:: Exercise ::
Take the data that follows and retype it word for word.

(Dataset excerpts)

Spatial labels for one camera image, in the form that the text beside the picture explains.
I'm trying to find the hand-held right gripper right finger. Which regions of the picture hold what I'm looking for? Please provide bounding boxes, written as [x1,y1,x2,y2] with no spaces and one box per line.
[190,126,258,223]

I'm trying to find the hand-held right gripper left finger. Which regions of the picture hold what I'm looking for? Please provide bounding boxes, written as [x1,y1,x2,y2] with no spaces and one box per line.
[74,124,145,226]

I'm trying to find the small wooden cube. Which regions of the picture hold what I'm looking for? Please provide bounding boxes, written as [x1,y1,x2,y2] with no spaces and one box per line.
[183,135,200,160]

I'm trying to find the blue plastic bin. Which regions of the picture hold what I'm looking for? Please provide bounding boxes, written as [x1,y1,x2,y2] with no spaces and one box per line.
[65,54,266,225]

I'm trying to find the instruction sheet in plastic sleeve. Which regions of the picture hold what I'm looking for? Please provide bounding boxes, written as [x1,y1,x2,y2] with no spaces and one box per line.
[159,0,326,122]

:: Response below ::
Spatial labels for one camera image, in the form that the text beside the picture explains.
I'm trying to find the hand-held right gripper right finger. Which regions of the picture hold what I'm looking for? Please provide bounding boxes, written as [x1,y1,x2,y2] with no spaces and one box per line.
[190,126,258,223]

I'm trying to find the hand-held right gripper left finger. Which regions of the picture hold what I'm looking for? Please provide bounding boxes, written as [x1,y1,x2,y2] with no spaces and one box per line.
[74,124,145,226]

I'm trying to find the small wooden cube. Which regions of the picture hold what I'm looking for? Please provide bounding boxes, written as [x1,y1,x2,y2] with no spaces and one box per line.
[183,135,200,160]

I'm trying to find the blue plastic bin. Which regions of the picture hold what I'm looking for? Please provide bounding boxes, written as [x1,y1,x2,y2] with no spaces and one box per line.
[65,54,266,225]

I'm trying to find the instruction sheet in plastic sleeve. Which regions of the picture hold what I'm looking for? Please provide bounding boxes, written as [x1,y1,x2,y2] with no spaces and one box per line.
[159,0,326,122]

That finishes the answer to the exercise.